In this work, we presented an image analysis framework for experimental mouse tibia endpoint imaging studies that allowed registration of two-dimensional cortical cross-sections of loaded and contralateral mouse tibiae; this enabled the identification of mean endosteal and periosteal surfaces before and after loading, as well as the extraction of local cortical thickness measurements. Applying this framework to the previously collected data of Sugiyama et al. (2012), we investigated bone region- and longitudinal strain direction-dependent adaptation responses, and their potential dependence on peak load magnitude, considering four mechanostat models of varying complexity. Our image analysis and numerical simulation studies provided insights into the mechano-adaptation response:

  • Mean local cortical thickness estimation can be readily achieved by image co-registration and suitable normal or closest distance between bone surface measurements.

  • Estimation of mean endosteal and periosteal surfaces at the commencement of loading and at study endpoint is challenging due to between-animal variation per group and between contralateral limbs.

  • Root mean square error for the multi-mechanostat model (M4) was less than half the error observed in the universal mechanostat model (M1).

  • Mean local cortical bone adaptation responses are quasi-linear and bone region specific. Low strain bone regions located near the null axis show very little bone adaptation response.

  • High strain compressive and tensile bone regions show similar responses to changes in peak load. However, bone formation in the compressive regions of high strain commence at approximately 2 N lower loading magnitude.

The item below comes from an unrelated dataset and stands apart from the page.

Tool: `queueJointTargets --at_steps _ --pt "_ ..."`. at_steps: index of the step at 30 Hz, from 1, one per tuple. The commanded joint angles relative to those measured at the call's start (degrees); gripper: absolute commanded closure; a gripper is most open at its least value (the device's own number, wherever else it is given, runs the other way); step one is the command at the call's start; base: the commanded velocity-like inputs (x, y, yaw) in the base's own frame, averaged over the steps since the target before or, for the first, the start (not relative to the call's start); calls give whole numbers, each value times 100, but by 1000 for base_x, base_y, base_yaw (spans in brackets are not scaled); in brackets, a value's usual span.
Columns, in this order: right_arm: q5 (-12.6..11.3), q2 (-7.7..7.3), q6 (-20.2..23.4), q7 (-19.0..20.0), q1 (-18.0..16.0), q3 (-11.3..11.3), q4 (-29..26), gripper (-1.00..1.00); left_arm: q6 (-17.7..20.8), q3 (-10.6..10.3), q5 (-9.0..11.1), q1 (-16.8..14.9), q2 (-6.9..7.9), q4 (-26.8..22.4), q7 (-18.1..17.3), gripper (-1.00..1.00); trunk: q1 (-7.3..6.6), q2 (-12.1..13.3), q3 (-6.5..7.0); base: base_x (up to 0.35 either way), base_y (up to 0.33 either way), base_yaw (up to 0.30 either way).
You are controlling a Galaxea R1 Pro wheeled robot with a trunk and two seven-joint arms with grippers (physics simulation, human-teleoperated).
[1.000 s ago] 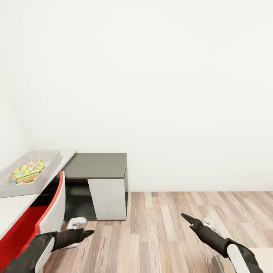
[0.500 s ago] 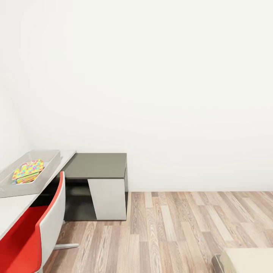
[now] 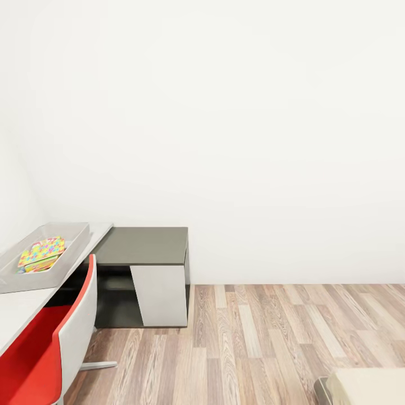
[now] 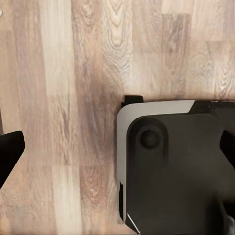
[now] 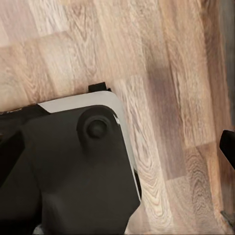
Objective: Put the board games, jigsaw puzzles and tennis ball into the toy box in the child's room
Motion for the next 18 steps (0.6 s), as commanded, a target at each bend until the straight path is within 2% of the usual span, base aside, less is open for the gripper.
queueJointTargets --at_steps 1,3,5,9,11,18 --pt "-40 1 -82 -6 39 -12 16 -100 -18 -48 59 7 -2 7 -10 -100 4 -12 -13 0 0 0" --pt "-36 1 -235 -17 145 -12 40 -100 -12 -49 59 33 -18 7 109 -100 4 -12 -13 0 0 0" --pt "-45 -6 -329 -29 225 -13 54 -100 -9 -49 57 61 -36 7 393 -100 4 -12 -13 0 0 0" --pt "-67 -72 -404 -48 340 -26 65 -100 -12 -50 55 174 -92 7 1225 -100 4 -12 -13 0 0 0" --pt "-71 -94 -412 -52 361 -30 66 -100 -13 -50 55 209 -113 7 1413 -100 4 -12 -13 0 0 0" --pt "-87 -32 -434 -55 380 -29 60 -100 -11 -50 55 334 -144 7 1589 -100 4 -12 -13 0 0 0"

The developed mechanostat model can be used to compare the adaptation response across different mouse tibia axial loading studies that each consider differing peak loads. Additionally, the simulated bone loss due to sciatic neurectomy could be replaced with alternate disease states (e.g. osteoporosis induced through ovariectomy). The numerically efficient simulation framework based on beam theory also provides a means to replace current, mechanical only based models with mechanobiological models of bone adaptation that account for bone cellular interactions.